- What the exercise asks -
Somewhere below are a line with "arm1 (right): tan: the" and a later line with "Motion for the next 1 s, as". Output exactly those lines and all lines between them.

- Data shown -
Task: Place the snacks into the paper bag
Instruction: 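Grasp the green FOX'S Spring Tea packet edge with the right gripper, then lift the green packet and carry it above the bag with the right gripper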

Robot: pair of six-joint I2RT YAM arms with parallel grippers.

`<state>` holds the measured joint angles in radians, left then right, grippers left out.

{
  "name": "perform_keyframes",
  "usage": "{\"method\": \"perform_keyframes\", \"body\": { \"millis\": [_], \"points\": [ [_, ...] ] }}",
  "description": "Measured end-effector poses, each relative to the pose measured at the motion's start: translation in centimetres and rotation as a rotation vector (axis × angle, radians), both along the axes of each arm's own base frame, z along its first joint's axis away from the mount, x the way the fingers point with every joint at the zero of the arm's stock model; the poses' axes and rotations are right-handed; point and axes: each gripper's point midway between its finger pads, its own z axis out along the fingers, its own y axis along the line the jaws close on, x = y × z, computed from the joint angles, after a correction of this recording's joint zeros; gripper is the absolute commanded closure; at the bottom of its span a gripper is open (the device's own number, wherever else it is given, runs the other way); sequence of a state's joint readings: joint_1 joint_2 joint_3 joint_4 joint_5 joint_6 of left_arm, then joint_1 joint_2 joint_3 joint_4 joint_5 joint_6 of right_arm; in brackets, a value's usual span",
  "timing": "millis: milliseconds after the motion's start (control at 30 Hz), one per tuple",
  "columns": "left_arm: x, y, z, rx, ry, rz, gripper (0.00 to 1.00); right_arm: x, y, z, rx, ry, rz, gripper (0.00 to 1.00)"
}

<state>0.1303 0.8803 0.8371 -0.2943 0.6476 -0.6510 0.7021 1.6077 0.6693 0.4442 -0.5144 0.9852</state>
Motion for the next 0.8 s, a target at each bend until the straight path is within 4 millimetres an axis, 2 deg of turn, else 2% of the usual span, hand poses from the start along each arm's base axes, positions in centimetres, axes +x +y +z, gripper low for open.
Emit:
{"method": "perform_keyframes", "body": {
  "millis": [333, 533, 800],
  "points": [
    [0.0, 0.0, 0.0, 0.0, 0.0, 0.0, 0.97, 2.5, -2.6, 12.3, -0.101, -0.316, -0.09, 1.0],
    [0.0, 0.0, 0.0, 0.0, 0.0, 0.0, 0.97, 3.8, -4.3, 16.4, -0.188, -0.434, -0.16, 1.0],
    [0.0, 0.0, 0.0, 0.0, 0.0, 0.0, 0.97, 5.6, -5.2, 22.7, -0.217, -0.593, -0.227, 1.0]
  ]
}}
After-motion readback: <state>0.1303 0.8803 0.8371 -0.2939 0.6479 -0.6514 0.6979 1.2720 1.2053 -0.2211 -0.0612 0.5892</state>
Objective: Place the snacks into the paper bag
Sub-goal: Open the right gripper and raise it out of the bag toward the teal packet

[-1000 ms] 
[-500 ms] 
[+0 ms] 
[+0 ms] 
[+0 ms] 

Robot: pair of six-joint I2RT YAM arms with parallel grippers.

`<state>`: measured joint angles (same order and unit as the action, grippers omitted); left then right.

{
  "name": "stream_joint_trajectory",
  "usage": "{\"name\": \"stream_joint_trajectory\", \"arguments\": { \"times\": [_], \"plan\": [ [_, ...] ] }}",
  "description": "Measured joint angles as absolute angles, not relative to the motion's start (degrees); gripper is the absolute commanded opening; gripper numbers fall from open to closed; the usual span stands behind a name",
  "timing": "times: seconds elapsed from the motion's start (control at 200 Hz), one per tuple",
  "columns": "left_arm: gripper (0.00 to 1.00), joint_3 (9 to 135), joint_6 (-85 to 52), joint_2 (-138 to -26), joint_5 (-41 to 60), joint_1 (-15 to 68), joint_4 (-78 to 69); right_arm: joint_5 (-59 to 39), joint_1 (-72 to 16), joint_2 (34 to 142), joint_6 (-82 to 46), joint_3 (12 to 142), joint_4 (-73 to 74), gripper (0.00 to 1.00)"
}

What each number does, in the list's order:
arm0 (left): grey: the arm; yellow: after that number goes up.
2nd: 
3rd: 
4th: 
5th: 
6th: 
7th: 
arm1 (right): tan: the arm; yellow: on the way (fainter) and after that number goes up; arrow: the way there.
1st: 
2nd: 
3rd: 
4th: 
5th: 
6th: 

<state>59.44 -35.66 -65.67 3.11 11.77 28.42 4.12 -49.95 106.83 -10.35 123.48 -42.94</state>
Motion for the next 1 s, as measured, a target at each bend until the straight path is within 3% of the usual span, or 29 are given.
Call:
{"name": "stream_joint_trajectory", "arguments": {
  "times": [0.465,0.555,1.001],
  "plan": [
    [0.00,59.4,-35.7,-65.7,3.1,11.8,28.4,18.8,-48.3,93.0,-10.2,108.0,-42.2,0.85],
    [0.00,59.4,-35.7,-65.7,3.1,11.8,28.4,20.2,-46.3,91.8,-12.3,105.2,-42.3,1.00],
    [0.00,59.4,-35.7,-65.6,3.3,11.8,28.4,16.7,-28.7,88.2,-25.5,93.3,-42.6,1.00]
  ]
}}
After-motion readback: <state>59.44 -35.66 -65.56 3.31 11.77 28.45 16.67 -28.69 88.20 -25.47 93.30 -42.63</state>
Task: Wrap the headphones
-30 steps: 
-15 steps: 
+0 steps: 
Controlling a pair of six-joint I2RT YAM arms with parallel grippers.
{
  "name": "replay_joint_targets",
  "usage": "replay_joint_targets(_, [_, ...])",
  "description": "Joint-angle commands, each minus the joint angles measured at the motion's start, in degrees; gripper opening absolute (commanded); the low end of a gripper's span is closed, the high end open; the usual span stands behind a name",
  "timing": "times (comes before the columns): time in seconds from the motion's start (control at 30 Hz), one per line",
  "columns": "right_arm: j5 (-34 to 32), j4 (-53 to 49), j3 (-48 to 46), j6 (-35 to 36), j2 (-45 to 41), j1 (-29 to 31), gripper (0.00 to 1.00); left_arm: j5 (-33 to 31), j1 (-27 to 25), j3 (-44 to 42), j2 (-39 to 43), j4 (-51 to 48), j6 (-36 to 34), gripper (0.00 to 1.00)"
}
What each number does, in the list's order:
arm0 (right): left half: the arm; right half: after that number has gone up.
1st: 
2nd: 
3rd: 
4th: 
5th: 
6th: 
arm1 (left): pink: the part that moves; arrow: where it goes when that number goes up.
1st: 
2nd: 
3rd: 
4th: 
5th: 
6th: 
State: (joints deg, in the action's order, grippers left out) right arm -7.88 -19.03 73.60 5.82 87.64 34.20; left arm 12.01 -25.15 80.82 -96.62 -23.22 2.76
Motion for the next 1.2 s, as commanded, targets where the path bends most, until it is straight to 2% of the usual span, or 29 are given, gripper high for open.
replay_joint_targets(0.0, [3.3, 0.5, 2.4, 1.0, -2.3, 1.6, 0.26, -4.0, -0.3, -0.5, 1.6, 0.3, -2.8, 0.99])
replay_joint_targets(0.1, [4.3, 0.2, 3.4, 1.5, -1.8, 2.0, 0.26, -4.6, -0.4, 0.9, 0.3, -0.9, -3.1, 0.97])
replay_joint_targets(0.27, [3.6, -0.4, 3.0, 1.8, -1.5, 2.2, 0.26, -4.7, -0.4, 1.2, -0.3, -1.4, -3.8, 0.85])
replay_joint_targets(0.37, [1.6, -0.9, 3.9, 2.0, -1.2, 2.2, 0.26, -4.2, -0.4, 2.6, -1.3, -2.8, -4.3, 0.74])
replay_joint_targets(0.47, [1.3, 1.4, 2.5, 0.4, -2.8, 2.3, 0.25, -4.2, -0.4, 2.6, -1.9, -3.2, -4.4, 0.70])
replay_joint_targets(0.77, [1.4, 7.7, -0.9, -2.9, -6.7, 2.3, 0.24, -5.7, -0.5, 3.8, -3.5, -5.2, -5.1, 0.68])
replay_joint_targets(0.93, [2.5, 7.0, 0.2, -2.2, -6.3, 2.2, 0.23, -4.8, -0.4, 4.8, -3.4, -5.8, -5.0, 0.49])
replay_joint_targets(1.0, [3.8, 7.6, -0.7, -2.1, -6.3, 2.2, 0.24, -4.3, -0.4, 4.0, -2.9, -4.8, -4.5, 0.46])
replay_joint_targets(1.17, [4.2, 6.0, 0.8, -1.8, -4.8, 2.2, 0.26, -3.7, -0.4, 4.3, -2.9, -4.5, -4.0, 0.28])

- Solution for this exercise -
arm1 (right): tan: the arm; yellow: on the way (fainter) and after that number goes up; arrow: the way there.
1st: 
2nd: 
3rd: 
4th: 
5th: 
6th: 

<state>59.44 -35.66 -65.67 3.11 11.77 28.42 4.12 -49.95 106.83 -10.35 123.48 -42.94</state>
Motion for the next 1 s, as measured, a target at each bend until the straight path is within 3% of the usual span, or 29 are given.

No more output is expected here.